FF's Notes
← Home

MEM: Multi-Scale Embodied Memory for Vision Language Action Models

Jun 1, 2026

Built on top of # $\pi_{0.6}$: A VLA That Learns From Experience.

MEM factorizes policy memory into two levels:

  1. Short-term memory: a video encoder compresses a recent sequence of observations so the policy can handle occlusion, timing, local dynamics, and failure recovery.
  2. Long-term memory: a high-level policy maintains a natural-language summary of past semantic events, e.g. which substeps of a recipe are done.

So instead of throwing the whole history into one huge context window, MEM stores different timescales in different formats.


Efficient ViT-based video encoder for short-horizon memory.

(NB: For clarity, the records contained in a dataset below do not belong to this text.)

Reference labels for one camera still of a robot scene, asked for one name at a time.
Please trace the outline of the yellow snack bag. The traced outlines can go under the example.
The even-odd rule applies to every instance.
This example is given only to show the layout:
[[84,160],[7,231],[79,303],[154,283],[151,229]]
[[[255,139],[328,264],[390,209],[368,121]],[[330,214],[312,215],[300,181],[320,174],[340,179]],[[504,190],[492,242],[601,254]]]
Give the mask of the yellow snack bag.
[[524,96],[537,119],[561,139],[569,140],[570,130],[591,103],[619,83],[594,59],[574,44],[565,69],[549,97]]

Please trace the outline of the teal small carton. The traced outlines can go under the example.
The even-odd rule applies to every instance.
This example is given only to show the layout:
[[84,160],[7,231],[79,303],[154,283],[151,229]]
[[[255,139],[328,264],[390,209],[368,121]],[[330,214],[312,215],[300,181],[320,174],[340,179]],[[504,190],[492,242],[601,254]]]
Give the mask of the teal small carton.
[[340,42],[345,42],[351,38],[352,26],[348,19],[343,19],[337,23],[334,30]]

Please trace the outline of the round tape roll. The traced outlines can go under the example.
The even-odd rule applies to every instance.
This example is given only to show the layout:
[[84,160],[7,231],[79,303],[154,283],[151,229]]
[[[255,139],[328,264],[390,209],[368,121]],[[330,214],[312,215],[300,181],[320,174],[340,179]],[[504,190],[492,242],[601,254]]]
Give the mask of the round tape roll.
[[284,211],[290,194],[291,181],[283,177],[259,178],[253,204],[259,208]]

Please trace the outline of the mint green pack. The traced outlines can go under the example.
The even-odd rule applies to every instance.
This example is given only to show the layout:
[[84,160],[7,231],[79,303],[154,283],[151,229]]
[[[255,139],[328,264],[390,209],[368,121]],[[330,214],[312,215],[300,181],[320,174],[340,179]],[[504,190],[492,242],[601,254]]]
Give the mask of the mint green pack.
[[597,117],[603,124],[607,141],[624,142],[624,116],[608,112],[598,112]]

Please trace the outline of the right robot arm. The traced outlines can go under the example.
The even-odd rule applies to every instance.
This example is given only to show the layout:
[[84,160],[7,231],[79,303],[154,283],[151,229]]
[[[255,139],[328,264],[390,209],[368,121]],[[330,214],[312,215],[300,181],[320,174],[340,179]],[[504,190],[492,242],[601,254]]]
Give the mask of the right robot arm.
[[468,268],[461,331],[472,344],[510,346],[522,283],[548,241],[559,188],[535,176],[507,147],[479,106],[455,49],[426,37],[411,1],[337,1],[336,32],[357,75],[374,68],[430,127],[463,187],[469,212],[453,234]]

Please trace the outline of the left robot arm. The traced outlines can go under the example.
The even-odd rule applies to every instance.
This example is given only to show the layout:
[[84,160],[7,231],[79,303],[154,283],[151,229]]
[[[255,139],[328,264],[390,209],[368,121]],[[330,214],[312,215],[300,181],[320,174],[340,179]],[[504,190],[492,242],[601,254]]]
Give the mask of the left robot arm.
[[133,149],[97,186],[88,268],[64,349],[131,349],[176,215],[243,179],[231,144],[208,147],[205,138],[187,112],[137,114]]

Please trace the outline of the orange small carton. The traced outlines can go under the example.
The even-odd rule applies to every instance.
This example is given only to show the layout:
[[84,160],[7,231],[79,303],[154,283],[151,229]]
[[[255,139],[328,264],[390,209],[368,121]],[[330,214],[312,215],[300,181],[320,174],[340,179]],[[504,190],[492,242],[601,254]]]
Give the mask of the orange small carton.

  • Patchify each frame separately.
  • Add a sinusoidal temporal embedding with e(0)=0 so the current frame matches the original pretrained single-image ViT behavior.
  • Every 4th ViT layer adds causal temporal attention across timesteps for the same patch location.
  • Attention is factorized into space and time instead of full spatiotemporal attention.
  • Past-frame patch tokens are dropped in upper layers, so only the current-frame representation is passed downstream.

Complexity:

  • naive joint space-time attention: ~$O(K^2 n^2)$
  • their factorized attention: ~$O(K n^2 + n K^2)$

Why naive memory is not enough?

  1. Just feed more history: too expensive for real-time robot control.
  2. Just append all past text: causes train-test mismatch, since inference may contain repeated failed attempts that are rare in demonstrations.